I know I loved him, and I know I did right by him. I know no one, not even Mother Teresa, would be pleased and joyous when a dog pees all over freshly folded laundry, or when the whining of an anxious, possum-wanting dog wakes a finally sleeping newborn. But right now, waterboarded by grief like I am, I only see my failures and shortcomings. 

I am so grateful Sweet Owen went on his own terms, in his home and surrounded by all of us who love him. I am so thankful to him that we didn't have to make that dreaded trip to the vet for "the shot."

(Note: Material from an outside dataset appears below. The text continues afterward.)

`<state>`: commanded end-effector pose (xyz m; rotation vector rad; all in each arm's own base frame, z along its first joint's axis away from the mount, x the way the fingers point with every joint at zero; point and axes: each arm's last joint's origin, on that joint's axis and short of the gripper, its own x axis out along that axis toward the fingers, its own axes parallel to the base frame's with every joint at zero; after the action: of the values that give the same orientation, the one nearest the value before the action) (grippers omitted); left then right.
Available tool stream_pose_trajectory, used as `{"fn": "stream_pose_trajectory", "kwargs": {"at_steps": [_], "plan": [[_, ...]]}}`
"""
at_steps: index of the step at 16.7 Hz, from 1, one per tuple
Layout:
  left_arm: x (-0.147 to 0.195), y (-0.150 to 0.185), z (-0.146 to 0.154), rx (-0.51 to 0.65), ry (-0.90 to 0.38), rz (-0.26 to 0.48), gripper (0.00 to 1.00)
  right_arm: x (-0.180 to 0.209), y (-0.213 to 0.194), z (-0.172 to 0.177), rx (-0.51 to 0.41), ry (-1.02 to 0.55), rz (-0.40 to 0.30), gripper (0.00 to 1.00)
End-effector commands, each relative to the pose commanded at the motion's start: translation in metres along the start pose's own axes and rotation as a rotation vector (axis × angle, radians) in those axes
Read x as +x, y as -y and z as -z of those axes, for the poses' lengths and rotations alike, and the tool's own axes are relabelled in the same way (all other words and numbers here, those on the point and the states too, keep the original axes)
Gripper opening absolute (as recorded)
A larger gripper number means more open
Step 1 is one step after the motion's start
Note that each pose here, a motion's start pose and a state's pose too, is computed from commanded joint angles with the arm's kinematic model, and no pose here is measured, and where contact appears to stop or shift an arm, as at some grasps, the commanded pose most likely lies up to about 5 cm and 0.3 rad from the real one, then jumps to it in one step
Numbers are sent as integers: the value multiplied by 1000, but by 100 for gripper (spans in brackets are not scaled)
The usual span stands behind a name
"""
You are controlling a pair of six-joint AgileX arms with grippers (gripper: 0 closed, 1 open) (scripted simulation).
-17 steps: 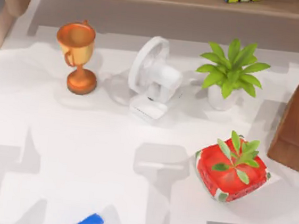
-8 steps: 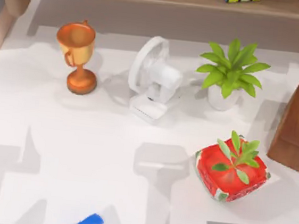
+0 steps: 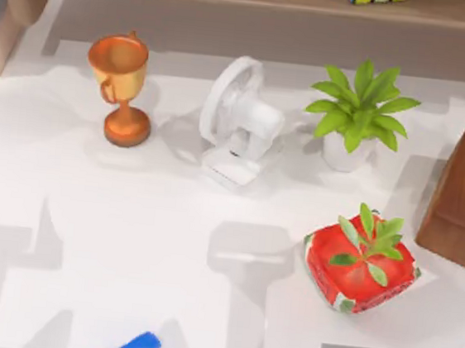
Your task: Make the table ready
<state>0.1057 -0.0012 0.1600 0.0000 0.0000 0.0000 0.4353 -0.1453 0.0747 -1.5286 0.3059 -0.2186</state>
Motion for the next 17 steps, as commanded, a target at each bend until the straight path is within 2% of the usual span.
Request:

But most of all, I am so grateful he was with his Annie. For as much as I know he loved me, he lived for Annie. I am trying to take comfort that she was a source of peace for him as he crossed the Rainbow Bridge.

I once heard that there aren't dogs in heaven. That's crap. How can a place called Paradise be such without dogs? The movie "What Dreams May Come" features one scene that lifts my heart. Robin Williams' character dies, and as he's crossing a pasture in the afterlife, trying to get his bearings, out rushes his beloved dog, now fully healed and healthy and happy once more, tackling him to the ground and showering him with kisses. It's like that legend of the Rainbow Bridge: Our dogs wait for us over there to help lead us home. 

Sweet Owie, I will see you there, and I hope you're waiting for me with those big rabbit ears and lots of slobbery, on-the-mark kisses. You took a part of my heart with you, big guy. Oh, how I miss you!